◆ WHAT THE TASK ASKS: From the listing, collect all lines containing the word "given".

--- --- ---

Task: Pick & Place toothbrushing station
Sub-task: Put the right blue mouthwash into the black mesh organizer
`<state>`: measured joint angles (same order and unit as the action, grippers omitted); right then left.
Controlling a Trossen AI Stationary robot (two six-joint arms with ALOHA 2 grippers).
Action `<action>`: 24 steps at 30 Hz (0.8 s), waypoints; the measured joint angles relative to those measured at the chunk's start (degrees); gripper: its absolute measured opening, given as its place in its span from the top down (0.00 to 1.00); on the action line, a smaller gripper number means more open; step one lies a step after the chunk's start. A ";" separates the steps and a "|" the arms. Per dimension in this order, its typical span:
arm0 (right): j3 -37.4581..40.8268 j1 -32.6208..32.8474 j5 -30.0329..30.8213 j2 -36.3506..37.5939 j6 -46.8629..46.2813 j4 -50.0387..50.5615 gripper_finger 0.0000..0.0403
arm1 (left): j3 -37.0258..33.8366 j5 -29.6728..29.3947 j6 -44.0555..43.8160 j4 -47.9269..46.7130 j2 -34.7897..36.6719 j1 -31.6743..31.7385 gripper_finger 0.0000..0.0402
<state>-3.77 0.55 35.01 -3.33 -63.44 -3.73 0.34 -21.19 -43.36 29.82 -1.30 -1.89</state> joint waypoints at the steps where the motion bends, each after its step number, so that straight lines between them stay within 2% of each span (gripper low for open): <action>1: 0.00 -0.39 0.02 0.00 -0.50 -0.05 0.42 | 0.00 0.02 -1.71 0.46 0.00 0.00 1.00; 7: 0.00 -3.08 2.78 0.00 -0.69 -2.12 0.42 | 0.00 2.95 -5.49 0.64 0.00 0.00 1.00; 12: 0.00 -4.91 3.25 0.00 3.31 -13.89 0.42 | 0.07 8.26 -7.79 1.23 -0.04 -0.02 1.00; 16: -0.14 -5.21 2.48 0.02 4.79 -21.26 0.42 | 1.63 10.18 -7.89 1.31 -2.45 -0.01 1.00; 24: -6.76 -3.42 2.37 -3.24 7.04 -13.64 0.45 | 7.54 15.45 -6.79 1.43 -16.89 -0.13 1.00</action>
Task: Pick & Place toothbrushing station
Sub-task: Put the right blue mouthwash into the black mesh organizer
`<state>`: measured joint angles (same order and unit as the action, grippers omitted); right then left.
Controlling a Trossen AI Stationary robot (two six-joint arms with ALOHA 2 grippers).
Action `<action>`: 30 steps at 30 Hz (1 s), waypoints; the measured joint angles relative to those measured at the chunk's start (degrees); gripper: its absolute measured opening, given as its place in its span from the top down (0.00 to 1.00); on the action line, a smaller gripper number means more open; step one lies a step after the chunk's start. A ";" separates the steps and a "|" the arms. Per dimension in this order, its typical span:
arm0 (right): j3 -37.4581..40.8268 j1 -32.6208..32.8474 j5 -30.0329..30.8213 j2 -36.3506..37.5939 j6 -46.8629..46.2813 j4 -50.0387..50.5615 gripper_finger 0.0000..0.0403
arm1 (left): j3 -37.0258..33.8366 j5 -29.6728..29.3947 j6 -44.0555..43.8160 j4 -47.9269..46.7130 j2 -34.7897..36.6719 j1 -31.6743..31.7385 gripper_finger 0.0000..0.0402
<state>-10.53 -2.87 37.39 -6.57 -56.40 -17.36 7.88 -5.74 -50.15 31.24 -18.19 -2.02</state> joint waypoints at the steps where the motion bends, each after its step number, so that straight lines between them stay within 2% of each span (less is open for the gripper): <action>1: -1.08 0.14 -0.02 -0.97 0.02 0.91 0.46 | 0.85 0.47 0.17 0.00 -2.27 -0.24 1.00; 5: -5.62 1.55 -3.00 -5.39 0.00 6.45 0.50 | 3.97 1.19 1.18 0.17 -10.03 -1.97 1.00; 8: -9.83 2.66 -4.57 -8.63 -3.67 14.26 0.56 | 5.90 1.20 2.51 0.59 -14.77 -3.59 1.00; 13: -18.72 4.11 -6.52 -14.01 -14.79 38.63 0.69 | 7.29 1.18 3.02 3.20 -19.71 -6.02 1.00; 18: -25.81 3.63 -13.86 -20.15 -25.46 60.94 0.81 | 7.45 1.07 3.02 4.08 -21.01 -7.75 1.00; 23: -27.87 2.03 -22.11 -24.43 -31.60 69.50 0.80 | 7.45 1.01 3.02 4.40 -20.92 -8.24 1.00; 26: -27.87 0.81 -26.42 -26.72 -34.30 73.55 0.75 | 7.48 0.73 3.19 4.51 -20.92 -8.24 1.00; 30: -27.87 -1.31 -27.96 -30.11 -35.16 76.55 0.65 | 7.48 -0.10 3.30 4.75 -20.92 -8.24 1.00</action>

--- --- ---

◆ TASK RESPONSE:
Action `<action>`: 24 steps at 30 Hz (0.8 s), waypoints; the measured joint angles relative to those measured at the chunk's start (degrees); gripper: its absolute measured opening, given as its place in its span from the top down (0.00 to 1.00); on the action line, a smaller gripper number means more open; step one lies a step after the chunk's start. A ";" separates the steps and a "|" the arms. Per dimension in this order, its typical span:
Action `<action>`: 30 steps at 30 Hz (1 s), waypoints; the measured joint angles relative to those measured at the chunk's start (degrees); gripper: its absolute measured opening, given as its place in its span from the top down (0.00 to 1.00); on the action line, a smaller gripper number means more open; step one lies a step after the chunk's start. A ";" separates the steps and a "|" the arms. Per dimension in this order, its typical span:

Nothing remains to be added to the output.